Natural Gradient Descent (NGD) Overview

Updated 28 January 2026

Natural Gradient Descent (NGD) is a Riemannian optimization method that leverages the Fisher Information Matrix to precondition parameter updates for faster convergence.
NGD employs scalable approximations like K-FAC and block-diagonal methods, enabling effective application in deep learning, variational inference, and scientific computing.
Recent advances in NGD, including structured and component-wise approaches, have improved both convergence speed and generalization in complex, high-dimensional models.

Natural Gradient Descent (NGD) is a Riemannian second-order optimization method that uses the local geometry of the statistical model to precondition parameter updates. Rather than operating in the Euclidean metric, NGD leverages the Fisher Information Matrix (FIM) as a metric tensor, yielding updates invariant under smooth reparameterizations and, in ideal cases, faster convergence than conventional gradient descent. Over the past decade, NGD has seen a rapid evolution from foundational theory in information geometry to scalable implementations in deep learning, variational inference, and structured models. This article offers a comprehensive technical overview, including the mathematical foundations, algorithmic forms, approximation schemes, recent empirical findings, and crucial limitations.

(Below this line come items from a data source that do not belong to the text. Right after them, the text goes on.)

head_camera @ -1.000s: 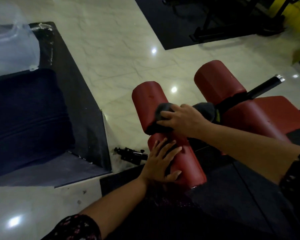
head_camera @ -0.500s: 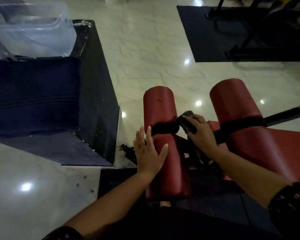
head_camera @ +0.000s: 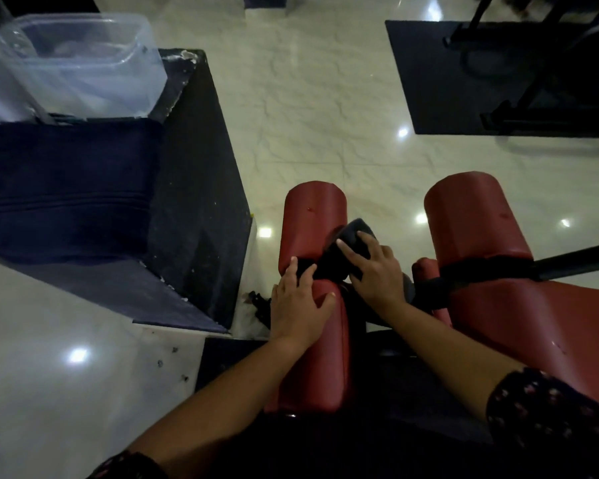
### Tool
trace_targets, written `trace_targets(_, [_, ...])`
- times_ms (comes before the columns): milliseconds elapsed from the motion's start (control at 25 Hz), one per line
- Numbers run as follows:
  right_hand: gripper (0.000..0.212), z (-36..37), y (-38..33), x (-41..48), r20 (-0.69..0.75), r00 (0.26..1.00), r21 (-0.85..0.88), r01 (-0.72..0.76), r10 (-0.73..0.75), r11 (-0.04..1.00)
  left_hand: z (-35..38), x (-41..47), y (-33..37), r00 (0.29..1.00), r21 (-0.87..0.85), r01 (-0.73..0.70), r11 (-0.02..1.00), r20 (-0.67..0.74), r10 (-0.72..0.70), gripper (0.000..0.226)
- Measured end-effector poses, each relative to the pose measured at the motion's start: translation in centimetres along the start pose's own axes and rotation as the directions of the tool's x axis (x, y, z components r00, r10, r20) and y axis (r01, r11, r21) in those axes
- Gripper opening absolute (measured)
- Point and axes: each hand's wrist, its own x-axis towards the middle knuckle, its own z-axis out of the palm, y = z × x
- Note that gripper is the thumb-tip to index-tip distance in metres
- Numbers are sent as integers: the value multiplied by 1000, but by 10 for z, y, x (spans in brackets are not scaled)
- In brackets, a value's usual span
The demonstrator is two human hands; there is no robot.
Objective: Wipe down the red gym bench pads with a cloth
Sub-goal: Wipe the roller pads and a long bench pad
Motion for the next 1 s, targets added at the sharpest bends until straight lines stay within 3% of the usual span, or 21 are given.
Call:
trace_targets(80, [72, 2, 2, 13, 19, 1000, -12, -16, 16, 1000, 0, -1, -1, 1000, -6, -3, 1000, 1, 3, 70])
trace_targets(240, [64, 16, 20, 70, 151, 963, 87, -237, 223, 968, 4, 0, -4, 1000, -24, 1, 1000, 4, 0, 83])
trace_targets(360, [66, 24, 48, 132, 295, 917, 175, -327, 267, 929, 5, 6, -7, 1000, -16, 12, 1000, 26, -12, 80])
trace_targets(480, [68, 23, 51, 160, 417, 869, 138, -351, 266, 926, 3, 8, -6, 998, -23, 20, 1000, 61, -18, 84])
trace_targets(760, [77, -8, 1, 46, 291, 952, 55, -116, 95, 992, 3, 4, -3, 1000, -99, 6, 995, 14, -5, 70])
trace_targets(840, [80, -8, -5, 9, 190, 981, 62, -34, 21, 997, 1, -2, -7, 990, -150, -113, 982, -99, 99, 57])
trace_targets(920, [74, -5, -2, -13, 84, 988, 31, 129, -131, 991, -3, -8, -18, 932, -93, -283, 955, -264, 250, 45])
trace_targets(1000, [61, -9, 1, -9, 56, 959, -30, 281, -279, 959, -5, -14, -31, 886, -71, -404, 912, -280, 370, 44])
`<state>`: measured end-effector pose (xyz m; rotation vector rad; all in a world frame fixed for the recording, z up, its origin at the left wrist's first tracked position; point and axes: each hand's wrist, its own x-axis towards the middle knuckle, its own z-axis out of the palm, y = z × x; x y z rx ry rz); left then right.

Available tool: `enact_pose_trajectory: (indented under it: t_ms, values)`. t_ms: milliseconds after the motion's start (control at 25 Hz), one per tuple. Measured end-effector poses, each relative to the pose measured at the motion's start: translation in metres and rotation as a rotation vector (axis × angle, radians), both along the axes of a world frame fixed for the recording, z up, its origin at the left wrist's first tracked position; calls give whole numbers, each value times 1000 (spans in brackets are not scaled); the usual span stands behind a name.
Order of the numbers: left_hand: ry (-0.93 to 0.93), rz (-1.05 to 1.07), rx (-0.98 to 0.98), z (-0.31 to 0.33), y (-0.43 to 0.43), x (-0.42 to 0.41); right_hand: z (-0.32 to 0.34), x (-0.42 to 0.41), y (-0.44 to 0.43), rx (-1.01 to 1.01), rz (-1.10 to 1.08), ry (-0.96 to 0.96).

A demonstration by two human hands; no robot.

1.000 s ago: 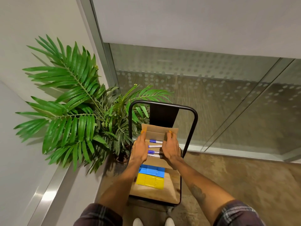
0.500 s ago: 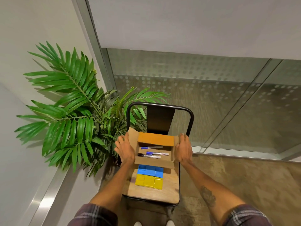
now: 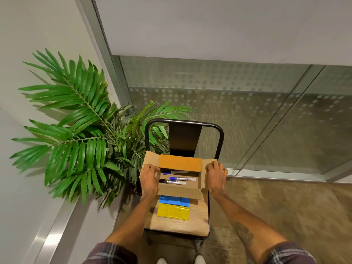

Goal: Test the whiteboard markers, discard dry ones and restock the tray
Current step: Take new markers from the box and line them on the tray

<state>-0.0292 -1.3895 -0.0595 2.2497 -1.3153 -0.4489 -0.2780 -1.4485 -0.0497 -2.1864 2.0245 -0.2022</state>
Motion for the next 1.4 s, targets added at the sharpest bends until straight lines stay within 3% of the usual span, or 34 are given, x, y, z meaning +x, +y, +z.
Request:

1. Mathematical Foundations and Derivation

Let $p(x|\theta)$ denote a parametric probabilistic model, with negative log-likelihood loss $L(\theta) = -\sum_{i=1}^n \log p(x_i|\theta)$ . Standard gradient descent updates via $\theta_{t+1} = \theta_t - \eta \nabla_\theta L(\theta_t)$ , seeking the steepest descent with respect to the Euclidean norm. NGD arises by recognizing that $\|\Delta\theta\|^2_2$ is not affine-invariant and that the parameter space of statistical models is more appropriately endowed with the Riemannian metric given by the FIM:

$F(\theta) = \mathbb{E}_{p(x|\theta)} \left[ \nabla_\theta \log p(x|\theta) \nabla_\theta \log p(x|\theta)^\top \right] .$

This FIM is equivalently the negative expected Hessian of the log-likelihood. The update direction minimizing $L(\theta + \Delta\theta)$ under a KL-divergence constraint $KL(p_\theta\|p_{\theta+\Delta\theta}) \le \varepsilon^2$ is given by

$\Delta\theta \propto - F(\theta)^{-1} \nabla_\theta L(\theta) ,$

leading to the canonical NGD update:

$\theta_{t+1} = \theta_t - \eta F(\theta_t)^{-1} \nabla_\theta L(\theta_t) .$

The metric induced by $F(\theta)$ makes NGD the steepest descent in distribution space rather than parameter space (Shrestha, 2023).

For conditional exponential-family models and classical deep learning losses (squared error, cross-entropy), $F(\theta)$ coincides with the Generalized Gauss–Newton (GGN) approximation to the Hessian, a fact exploited for scalable computation.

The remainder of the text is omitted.